Two Comments posted at the National Post and a probably hint as to how this story will go.:

1. Michael: What a wasted trip.  This fool could have learned pashto at his local convenience store or at a Pioneer gas station.

2. Damned Harper. Sending these Canadian spies all around the world, It's just a plot, you know, to keep Canadian soldiers in Afghanistan after July, since now they will have to mount an offensive to rescue Mr. Rutherford. No, wait, maybe Rutherford is a member of the Liberal youth wing, planted by Ignatieff just to embarrass Harper. I can't wait for question period today. You want to bet that the Liberals, NDP, and Bloc won't be united in their cries that the Conservatives are not doing enough to save this young man's butt? I'm betting they will - 2 to 1 odds.

    Micheal, I like your advice. Multicultural Canadians certainly don't have to travel far to learn a foreign language - just visit your local ethnic ghetto of choice.


----------



## The Bread Guy (28 Feb 2011)

Rifleman62 said:
			
		

> .... I can't wait for question period today. You want to bet that the Liberals, NDP, and Bloc won't be united in their cries that the Conservatives are not doing enough to save this young man's butt? I'm betting they will - 2 to 1 odds ....


I'd be surprised if it DIDN'T come up in QP.

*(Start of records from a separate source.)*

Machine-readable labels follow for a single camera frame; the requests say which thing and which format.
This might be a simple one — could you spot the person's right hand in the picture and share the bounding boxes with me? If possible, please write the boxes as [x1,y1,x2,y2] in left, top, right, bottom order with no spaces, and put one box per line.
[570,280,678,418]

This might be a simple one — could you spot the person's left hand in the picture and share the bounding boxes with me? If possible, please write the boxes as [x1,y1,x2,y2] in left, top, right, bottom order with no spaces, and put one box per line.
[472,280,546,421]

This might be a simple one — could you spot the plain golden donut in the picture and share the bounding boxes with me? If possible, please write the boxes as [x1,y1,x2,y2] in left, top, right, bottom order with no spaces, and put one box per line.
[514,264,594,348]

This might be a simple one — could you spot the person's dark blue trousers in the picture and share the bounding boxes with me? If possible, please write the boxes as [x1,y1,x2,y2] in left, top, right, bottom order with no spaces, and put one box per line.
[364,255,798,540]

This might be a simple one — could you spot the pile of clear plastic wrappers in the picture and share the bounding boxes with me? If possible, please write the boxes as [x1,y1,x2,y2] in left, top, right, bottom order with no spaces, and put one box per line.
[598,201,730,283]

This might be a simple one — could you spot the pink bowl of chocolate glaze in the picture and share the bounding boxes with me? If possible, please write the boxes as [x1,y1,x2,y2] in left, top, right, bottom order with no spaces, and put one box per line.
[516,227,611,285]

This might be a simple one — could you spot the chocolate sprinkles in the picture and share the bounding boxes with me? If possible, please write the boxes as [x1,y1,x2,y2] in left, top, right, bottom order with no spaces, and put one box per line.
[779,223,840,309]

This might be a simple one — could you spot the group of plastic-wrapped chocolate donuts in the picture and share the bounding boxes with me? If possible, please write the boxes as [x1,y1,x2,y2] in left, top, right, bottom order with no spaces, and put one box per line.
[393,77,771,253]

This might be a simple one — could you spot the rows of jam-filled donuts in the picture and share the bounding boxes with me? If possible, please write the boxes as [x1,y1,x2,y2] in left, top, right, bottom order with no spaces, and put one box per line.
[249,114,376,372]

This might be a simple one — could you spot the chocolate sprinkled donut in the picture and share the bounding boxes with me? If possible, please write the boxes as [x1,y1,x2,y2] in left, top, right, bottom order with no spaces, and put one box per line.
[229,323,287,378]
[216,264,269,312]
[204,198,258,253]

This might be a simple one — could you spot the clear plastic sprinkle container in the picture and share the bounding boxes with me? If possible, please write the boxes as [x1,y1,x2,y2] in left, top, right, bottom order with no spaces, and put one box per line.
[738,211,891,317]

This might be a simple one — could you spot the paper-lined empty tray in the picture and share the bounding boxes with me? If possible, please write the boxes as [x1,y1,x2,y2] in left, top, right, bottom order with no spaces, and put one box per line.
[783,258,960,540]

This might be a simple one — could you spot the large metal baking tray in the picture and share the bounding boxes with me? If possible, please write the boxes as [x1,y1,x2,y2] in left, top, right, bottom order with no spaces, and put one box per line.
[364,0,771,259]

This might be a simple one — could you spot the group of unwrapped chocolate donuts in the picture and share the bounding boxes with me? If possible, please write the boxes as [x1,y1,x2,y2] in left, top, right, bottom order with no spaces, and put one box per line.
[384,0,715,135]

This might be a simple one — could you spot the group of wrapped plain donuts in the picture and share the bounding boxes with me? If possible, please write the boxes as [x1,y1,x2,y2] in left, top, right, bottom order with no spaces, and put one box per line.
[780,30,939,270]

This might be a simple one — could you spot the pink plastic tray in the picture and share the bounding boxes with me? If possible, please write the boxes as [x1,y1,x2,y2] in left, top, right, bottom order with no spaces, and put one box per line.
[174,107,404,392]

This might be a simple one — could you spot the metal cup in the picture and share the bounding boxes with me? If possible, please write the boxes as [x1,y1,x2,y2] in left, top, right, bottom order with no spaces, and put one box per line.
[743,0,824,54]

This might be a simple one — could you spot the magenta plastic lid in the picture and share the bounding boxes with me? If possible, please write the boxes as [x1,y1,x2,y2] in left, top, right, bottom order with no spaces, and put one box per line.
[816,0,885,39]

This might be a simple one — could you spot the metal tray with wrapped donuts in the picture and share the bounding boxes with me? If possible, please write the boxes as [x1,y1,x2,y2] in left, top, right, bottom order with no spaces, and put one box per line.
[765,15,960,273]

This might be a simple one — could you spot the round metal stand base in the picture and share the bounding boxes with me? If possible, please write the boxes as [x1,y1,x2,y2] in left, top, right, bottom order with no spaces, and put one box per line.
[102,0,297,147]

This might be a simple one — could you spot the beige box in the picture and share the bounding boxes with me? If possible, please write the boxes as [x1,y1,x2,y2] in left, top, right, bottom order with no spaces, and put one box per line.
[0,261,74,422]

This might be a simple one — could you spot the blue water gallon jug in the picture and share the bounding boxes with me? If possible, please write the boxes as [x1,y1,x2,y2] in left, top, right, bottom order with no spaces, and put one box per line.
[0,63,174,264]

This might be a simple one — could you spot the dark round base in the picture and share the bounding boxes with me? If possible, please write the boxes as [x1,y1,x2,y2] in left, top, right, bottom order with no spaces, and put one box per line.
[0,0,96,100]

Meanwhile, some tidbits via CBC.ca:


> .... "This morning, through an interpreter, CBC contacted a Taliban spokesperson who claims they have taken Rutherford because he was working as a spy and tracking down Taliban fighters," CBC's Peter Akman said Monday.  The Taliban claim to have confiscated some documents from the Ontario man that they say prove he was working as a secret agent, Akman said.  "The Taliban say Rutherford is being kept somewhere safe and it's expected they'll soon release a video of him," Akman (said) ..... The police chief in Ghazni province confirmed that Rutherford was living in the region for almost a month and that he was seen dressed in local clothing several times ....


----------



## The Bread Guy (1 Mar 2011)

milnews.ca said:
			
		

> Rifleman62 said:
> 
> 
> 
> ...


I have to stand corrected on this one - the only strictly Afghanistan issue that came up yesterday, apart from a few mentions of Afghanistan here and there as part of other questions, was an NDP petition calling for the troops to GTFO Afghanistan.


----------



## The Bread Guy (8 Mar 2011)

Via Afghan media:


> Taliban militants on Monday said they had offered to free a Canadian citizen held hostage for two months in return for the release of several of their captured comrades...-PAJHWOK REPORT


----------



## George Wallace (8 Mar 2011)

milnews.ca said:
			
		

> Via Afghan media:
> 
> 
> > Taliban militants on Monday said they had offered to free a Canadian citizen held hostage for two months in return for the release of several of their captured comrades...-PAJHWOK REPORT



Well.  If these guys were being held as "Suspected" Taliban, I guess this only confirms that they really are.  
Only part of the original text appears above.